Prominent members of the mainstream media have rushed to defend Rep. Maxine Waters, D-Calif., and downplay her comments after she was accused of inciting violence as the Derek Chauvin trial goes to the jury.
During her visit to Brooklyn Center, Minnesota on Saturday, Waters told reporters that if the former Minneapolis police officer isn't convicted in the death of George Floyd, "We've got to stay on the street and we've got to get more active, we've got to get more confrontational. We've got to make sure that they know that we mean business."
Many interpreted Waters’ comments as a call for further unrest in a city that has already been plagued by violent protests. However, liberal anchors and reporters were quick to defend the far-left icon known as "Auntie Maxine" to her fans.
On Monday, "The View" co-host Joy Behar defended Waters.
"I don’t think that Maxine meant anything by that except to say, ‘You have to stick with it, you have to be there,’" Behar said. "But Democrats have to be twice as smart and twice as thoughtful as Republicans. Because Republicans will say whatever they want and they get away with it. Whereas Democrats, one little thing like this and they jump all over her."
CNN’s website published an article claiming Waters’ remarks "drew out the hypocrisy of pro-Donald Trump Republicans over incitement to violence" and expressed disgust that conservatives might use the rhetoric against her.
"Waters, from California, has gifted a narrative to conservative media that pundits can use to distract from the eventual verdict and avoid discussing crucial questions about race and policing in America," CNN’s Stephen Collinson wrote.
Matthew Dowd, a self-described independent, said on CNN Monday that Republicans complaining about her remarks were hypocrites. The former ABC News commentator and ex-GOP strategist is fond of bromides about bipartisanship while focusing his vitriol on his former party.
"I don't think what she said in any way we should criticize her for. Of course we should be more confrontational," Dowd said. "That doesn't mean we should be more violent ... The Republicans seem to me to be on the complete wrong side of history on this."
Chauvin's defense attorney Eric Nelson invoked the congresswoman's remarks in a motion for a mistrial following closing arguments Monday. Judge Peter Cahill denied the motion, though he acknowledged to Nelson that "Congresswoman Waters may have given you something on appeal that may result in this whole trial being overturned."
CBS News anchor Norah O’Donnell accused the judge of "lashing out," setting up a CBS News correspondent on the scene to downplay the situation.

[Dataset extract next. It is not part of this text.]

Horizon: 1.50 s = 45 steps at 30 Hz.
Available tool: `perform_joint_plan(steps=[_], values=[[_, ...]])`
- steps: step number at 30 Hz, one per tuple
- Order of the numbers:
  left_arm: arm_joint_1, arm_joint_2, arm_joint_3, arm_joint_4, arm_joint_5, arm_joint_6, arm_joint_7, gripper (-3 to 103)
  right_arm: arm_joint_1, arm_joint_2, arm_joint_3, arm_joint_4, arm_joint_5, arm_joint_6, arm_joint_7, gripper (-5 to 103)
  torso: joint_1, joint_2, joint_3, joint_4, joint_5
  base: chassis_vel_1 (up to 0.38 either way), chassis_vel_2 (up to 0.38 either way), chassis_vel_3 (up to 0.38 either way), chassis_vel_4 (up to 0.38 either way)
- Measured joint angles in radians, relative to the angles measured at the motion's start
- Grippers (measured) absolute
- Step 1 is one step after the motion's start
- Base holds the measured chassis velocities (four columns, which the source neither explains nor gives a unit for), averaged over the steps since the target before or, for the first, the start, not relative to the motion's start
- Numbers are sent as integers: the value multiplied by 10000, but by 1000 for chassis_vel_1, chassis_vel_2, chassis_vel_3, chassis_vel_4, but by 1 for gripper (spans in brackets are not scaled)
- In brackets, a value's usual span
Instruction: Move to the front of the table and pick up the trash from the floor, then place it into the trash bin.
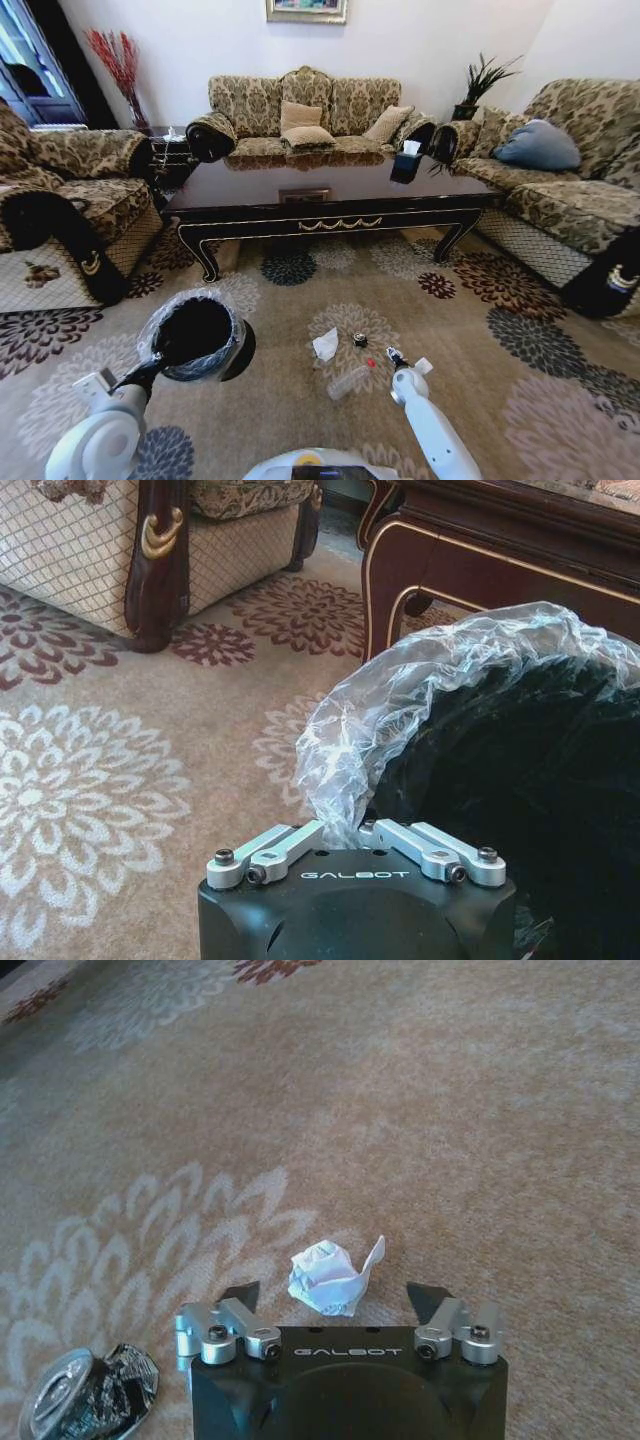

"Something extraordinary happened after the jury left to deliberate. The judge lashing out at a U.S. congresswoman. Even mentioning the possibility, a verdict could be overturned in the future," O’Donnell said before tossing it to reporter Jamie Yuccas.
Yuccas called the judge’s comments "surprising" and stressed the judge "openly told the defense" Waters’ rhetoric could lead to an appeal.
"Her claim that the Judge’s comments on a possible appeal were ‘surprising’ was misleading. And he wasn’t working with the defense either, he was stating the fact that Waters’ comments could be seen as jury intimidation: find him guilty or they burn down the Minneapolis," NewsBusters analyst Nicholas Fondacaro wrote.
Liberal PBS correspondent Yamiche Alcindor defended the Democratic congresswoman with an attempted "fact-check" of Chauvin's defense team.
"Eric Nelson is now using Rep Maxine Waters saying that protesters should get 'more active' & 'more confrontational' if Derek Chauvin isn’t convicted as a reason for a mistrial to be declared. He’s claiming she threatened violence. Fact check: Waters did not threaten violence," Alcindor wrote.
Alcindor’s defense of Waters comes as no surprise, as she fawned over Waters back in 2017 with a glowing New York Times feature about the fame she found by attacking then-President Trump.
Pundit Stephen L. Miller resurfaced the four-year-old puff piece and wrote, "I guess this might help explain the impassioned defense of 'Auntie Maxine.’"
CNN’s left-wing anchor Don Lemon took a page out of Alcindor’s playbook.
Lemon praised Waters as a "sharp-tongued, rabble-rousing lawmaker who came out of the Civil Rights movement" and had to fight "tooth and nail" as a Black woman for everything she has gotten.
"While I, as a Black person, can understand her rage and her anger ... and I understand that she makes a lot of people uncomfortable ... [but] do you really think Maxine Waters is calling for violence?" Lemon asked. "Maxine Waters is not calling for violence. Everyone knows that. She makes a lot of people uncomfortable, especially a lot of men and quite frankly, especially a lot of White men because she puts them in her place. She tells you, 'Shut up!' ... and she gives it to you like it is!"
Lemon did concede that Waters' remarks were not "constructive" and that she should have "absolutely not" said what she did because she gave "ammunition" to her enemies.
"Maxine Waters is not the issue here," Lemon told colleague Wolf Blitzer before comparing her to a "fight" in the stands at a baseball game, in terms of being a distraction.
Fox News' Cortney O'Brien contributed to this report.